ROTATION (Bill James projections: IP, FIP)
Josh Johnson (160, 2.87)
Mark Buehrle (208, 4.03)
Ricky Nolasco (192, 3.64)
Anibal Sanchez (187, 3.52)
Carlos Zambrano (181, 3.96)

Those are some pretty damn optimistic projections. Johnson made just nine starts last year before missing the rest of the season with a shoulder injury. Nolasco’s fielding-independent stats have always been solid (career 3.83 FIP), but it’s easy to wonder if his inability to prevent runs might go beyond simple bad luck. And Zambrano … he’s been a bit of a mess. Still, you could see the bright side too: Johnson was a monster in 2009 and 2010, making 61 starts and yielding nearly 12 WAR over that stretch; Nolasco’s been crushed by very low strand rates in two of the past three years (61 percent in 2009, 66.2 percent in 2011; league average is in the low-70s), meaning unless he’s got a fatal flaw when pitching from the stretch, bad luck (and lousy relief) might’ve been all that was holding him back (though his diving strikeout rate is a concern); and Zambrano … even if he can’t rebound to anywhere close to his old ace form, the Marlins just need a decent fifth starter’s performance out of him.

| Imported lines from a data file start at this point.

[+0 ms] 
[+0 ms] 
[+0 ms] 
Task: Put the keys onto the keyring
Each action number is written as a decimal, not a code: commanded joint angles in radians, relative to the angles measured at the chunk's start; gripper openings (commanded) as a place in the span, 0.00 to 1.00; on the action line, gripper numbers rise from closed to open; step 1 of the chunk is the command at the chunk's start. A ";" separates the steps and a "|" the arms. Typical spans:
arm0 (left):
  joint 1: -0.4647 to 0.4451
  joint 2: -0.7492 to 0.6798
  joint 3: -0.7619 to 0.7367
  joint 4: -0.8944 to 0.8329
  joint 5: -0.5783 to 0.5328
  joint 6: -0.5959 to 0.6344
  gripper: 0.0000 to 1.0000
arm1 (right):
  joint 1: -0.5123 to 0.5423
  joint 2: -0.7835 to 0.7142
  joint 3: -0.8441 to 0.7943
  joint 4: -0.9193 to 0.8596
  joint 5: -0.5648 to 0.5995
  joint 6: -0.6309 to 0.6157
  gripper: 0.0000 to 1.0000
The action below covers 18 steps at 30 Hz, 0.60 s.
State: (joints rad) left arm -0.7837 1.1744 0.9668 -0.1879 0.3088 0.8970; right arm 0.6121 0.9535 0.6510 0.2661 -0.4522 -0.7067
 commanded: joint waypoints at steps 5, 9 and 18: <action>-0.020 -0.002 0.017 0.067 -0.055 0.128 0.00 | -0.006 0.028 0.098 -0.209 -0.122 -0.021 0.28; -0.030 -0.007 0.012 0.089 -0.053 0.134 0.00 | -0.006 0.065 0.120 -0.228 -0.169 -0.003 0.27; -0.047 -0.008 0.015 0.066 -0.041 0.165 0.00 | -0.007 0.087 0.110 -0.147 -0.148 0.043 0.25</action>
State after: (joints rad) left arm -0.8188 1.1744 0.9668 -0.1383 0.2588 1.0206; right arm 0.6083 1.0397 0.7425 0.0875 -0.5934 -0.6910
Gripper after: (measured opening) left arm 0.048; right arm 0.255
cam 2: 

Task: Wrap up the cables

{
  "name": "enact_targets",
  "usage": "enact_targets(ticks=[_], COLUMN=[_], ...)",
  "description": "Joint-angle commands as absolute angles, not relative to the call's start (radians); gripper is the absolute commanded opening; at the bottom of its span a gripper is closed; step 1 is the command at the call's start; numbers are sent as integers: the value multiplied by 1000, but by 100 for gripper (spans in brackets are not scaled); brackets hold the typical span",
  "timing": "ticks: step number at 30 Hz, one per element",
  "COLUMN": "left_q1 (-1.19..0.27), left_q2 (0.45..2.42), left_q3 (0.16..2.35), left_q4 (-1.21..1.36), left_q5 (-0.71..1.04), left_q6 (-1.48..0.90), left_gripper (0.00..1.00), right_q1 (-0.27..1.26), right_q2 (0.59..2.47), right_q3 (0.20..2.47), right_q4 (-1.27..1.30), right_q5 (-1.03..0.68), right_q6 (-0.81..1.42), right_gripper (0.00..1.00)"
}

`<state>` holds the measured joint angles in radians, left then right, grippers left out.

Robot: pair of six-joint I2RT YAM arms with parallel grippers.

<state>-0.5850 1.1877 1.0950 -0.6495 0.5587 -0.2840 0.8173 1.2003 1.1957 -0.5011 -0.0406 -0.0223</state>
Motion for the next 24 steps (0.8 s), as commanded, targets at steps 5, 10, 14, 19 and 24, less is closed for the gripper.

The addition of Bell, overrated due to Petco deflation and vulnerable to lefties though he may be, should help the bullpen preserve leads and also allow Guillen to yank pitchers early when needed. Reyes has seen his defense dip in the past couple years, but he figures to gobble up more grounders than the now-too-big-for-short Ramirez, which should help last year’s middle-of-the-pack team D. Plus the Marlins now have the cash and more importantly the will to open their checkbooks, meaning they’d likely make a move or three if any of the projected starters falter.

Morrison. Stanton is the team’s best young player, but it’s tough to call a breakout for a player who’s already bashed 34 homers in a season (though 40 is very much within reach). Meanwhile, Morrison has shown a good batting eye (career 11.7 percent walk rate), hit 23 homers in just 123 games last year, and could be poised for a batting average surge after posting a low .265 BABIP in 2011. He could make a big leap in 2012.

Reyes leads a massive offensive improvement, Johnson returns to Cy Young-caliber form, the aging and injury-wracked Phillies lose their iron grip on the division, and the Fish win the East. We’re still three years and one league switch away from a Back to the Future prophecy, though.

Even in a worst-case scenario, the addition of a second wild card and a lack of dominant teams in the National League (PECOTA doesn’t see a single 90-win team) puts the Marlins in the mix, even if Ramirez’s slide continues and the starting pitching isn’t as strong as hoped.